The parks will prioritize the protection of ecosystems rather than the utilization of natural resources. The strongest protection in the parks will occur within "red line "zones, a key government strategy that places designated areas under mandatory state protection.
Yunnan is currently pooling ideas from experts both at home and abroad to build a more science-based management system for the Asian Elephant National Park before its official launch.
Similar to the management principle of China's national parks, the Bajrasudha Gajanurak Project has adopted a system to meet the needs of three different zones — forest conservation zones, buffer zones and community zones.
Forest conservation zones are mainly for the elephants. Designated water sources are provided to dissuade elephants from venturing out of their natural habitat in search of food.
The project plans to build a total of 60 water sources of different sizes, with a combined capacity of approximately 1.8 million cubic meters. A total of 23 water sources have been established so far.
General Chalermchai Sitthisad, privy councilor and executive chair of the Gajanurak Fund, said reforestation is also an important part of the conservation zones, which helps replenish natural food sources for wild elephants.
He said other suitable food crops and edible flora have been carefully planted for the wild elephants and other animals. These include bamboo, mangoes, bananas, as well as artificial salt licks.
In buffer zones, corridors connecting different ecosystems serve as temporary dwelling places for wild elephants, preventing them from venturing out to forage in local communities.
Buffer zones offer moist, grassy meadows and food sources for wild elephants and other animals.
"Some community forests have even been converted into buffer zones as they host a wide range of biodiversity and crop species, useful for both humans and wildlife," Chalermchai said.
In addition, medicinal plants such as red galangal, pepper, cardamom and water tubes have been included in buffer zones for household use.
"Strongly scented plants that elephants find repugnant, such as climbing wattle and cassia, are also cleverly added at the boundary of the zones as a natural perimeter to deter elephants from straying into local communities and damaging homes," he said.
In community zones, the focus is on community development, raising awareness and creating understanding among local villagers about the behavior of wild elephants.

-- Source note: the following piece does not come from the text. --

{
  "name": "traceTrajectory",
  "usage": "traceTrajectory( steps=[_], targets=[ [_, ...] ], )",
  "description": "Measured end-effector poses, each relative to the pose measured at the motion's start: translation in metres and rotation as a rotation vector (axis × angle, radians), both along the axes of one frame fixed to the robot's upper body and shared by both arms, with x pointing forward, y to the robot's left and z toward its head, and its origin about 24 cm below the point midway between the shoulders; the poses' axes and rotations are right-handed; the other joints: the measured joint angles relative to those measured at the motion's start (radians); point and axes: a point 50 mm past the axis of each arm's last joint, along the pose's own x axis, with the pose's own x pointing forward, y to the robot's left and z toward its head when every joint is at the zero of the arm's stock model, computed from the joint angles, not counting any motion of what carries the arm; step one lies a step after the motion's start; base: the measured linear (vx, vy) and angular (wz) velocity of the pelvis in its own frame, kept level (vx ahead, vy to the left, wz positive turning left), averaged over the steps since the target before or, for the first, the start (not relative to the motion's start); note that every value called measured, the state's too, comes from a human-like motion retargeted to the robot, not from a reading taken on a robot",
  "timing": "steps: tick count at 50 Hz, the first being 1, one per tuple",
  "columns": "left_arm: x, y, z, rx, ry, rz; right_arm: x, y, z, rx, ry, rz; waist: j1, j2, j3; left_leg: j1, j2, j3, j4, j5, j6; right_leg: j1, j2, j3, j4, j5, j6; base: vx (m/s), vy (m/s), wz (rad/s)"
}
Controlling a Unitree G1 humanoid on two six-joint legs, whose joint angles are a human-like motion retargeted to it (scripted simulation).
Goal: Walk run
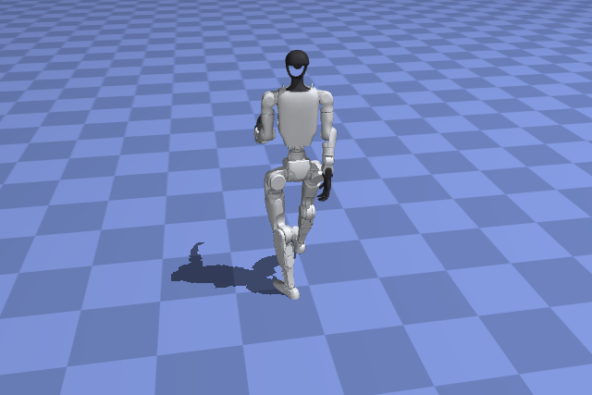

In addition, community zones support training for volunteers to learn how to properly rehabilitate wild elephants back to their habitat.
"The project aims to create a natural setting where local folks and the pachyderms can share resources in nearby habitats through safe, lasting and practical solutions that can be maintained by the communities themselves," Rungnapar Pattanavibool, deputy director-general of Thailand's Department of National Parks, Wildlife and Plant Conservation, said.
"And the zoning approach creates a sustainable solution for coexistence between humans and wildlife."
Rungnapar said the Bajrasudha Gajanurak Project has so far made progress in all aspects as it seeks to solve problems at the root. Nevertheless, since the conflict between elephants and local communities has been a long-standing issue, it will take time to change elephant behavior and assist their return to the forest.
"Brewing an elixir that works is never easy," Rungnapar said. "Hopefully, the current success of the Bajrasudha Gajanurak Project will inspire many more on the quest for their own magic potion that will make a difference."